Hence there is unique zeros in vector space.

Second part

Here given
v = \({(a_1, a_2):a_1, a_2 \in R}\) for \((a_1, a_2),\ (b_1, b_2) \in V\) and \(c \in R\)
Define \((a_1, a_2) + (b_1 , b_2) = (a_1 + 2b_1, a_2 + 3b_2)\) and \(c(a_1, a_2) = (ca_1, a_2)\) \(V_{s1}:\) for \((a_1, a_2), (b_1, b_2) \in V\) \((a_1, a_2) + (b_1, b_2) = (a_1 + 2a_2, b_1 + 3b_2) \neq (a_2 + 2a_1, b_2 + 3b_1) \neq (b_1, b_2) + (a_1, a_2)\)
\(V_{s1}\) does not hold.
\(V_{s2}\): for \((a_1, a_2), (b_1, b_2) \in V\ and\ (c_1, c_2) \in V\)
\([(a_1, a_2) + (b_1, b_2)] + (c_1, c_2) = [ a_1 + 2b_1, a_2 + 3b_2] + (c_1, c_2) \neq\) \((a_1 + 2b_1 + c_1, a_2 + 3b_2 + 3b_3) \neq (a_1, a_2) + [ b_1 + 2c_1, b_2 + 3c_2] \neq (a_1, b_2) + [(b_1, b_2) + (c_1, c_2)]\)
\(V_{s2}\) does not hold.

\(V_{s3}\):if there exist a element z = \((d_1, d_2) \in V\) such that \((a_1, a_2) + (d_1, d_2) =(a_1, a_2)\)
\((a_1 + 2d_1, a_2 + 3d_2) = (a_1, a_2)\)
\(a_1 + 2d_1 = a_1 \Rightarrow d_1 = 0\)
\(a_2 + 3d_2 = a_2 \Rightarrow d_2 = 0\)
This show that \((a_1, a_2) + (0, 0) = (a_1, a_2)\)
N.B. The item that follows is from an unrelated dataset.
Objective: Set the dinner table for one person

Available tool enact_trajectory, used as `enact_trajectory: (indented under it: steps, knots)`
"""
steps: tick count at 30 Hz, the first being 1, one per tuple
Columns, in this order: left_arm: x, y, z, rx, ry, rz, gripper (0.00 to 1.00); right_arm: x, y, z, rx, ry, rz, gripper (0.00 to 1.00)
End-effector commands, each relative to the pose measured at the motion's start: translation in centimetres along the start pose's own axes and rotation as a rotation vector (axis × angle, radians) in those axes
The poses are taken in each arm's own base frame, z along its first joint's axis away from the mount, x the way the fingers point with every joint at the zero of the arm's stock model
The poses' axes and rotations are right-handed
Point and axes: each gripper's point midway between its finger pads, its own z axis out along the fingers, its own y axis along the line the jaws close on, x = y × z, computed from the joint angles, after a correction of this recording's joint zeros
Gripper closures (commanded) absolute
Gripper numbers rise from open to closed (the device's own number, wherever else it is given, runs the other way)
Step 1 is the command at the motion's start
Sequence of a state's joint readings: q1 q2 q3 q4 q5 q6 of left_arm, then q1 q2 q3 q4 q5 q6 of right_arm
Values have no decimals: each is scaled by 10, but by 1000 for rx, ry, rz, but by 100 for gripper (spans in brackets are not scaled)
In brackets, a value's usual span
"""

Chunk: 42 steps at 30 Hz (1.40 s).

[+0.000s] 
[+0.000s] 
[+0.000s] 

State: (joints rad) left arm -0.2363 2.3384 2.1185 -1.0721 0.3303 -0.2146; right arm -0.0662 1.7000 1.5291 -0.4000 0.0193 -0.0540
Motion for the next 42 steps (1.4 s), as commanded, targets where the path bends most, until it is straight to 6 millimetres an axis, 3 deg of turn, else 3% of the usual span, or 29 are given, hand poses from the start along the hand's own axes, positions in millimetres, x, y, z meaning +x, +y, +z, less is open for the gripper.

\(v_{s4}\):Let \(\forall (a_1, b_1) \exists (-a_1, -a_2) \in V\) such that \((a_1, a_2) + (-a_1, -a_2) = [a_1 +(-2a_1), a_2 + (-3a_2)] = (-a_1, -2a_2) \neq (0, 0)\).
Hence \(v_{s4}\) does not satisfy.

\(V_{s5}: 1 \in F\ 1.(a_1, b_1) = (1.a_1, b_1) = (a_1, b_1)\)
\(V_{s6}: \forall x, y \in F\ xy(a_1, b_1) = x(ya_1, b) = x[y(a_1, b1)]\)
\(V_{s7}: \forall x, y \in F\ (x+y) (a_1, b_1) = [(x+y)a_1, b_1] = (xa_1 + ya_1, b_1)\)
also \(x(a_1, b_1) + y(a_1, b_2) = (xa_1, b_1) + (ya_1, b_1) = (xa_1 + ya_1, b_1 + b_2) = (xa_1 + ya_1, 2b_1)\)
\((x+y)(a_1, b_1) ≠ x(a_1, b_1) + y(a_1, b_1)\)
Hence \(v_{s7}\) does not satisfy.

\(V_{s8}\): \(\forall x \in F\) \(x[(a_1, b_1) + (a_2, b_2)] = x(a_1, b_1) + x(a_2, b_2)\) = \((xa_1, b_1) + (xa_2, b_2)\)
All the condition of vector space does not satisfy hence it is not vector space.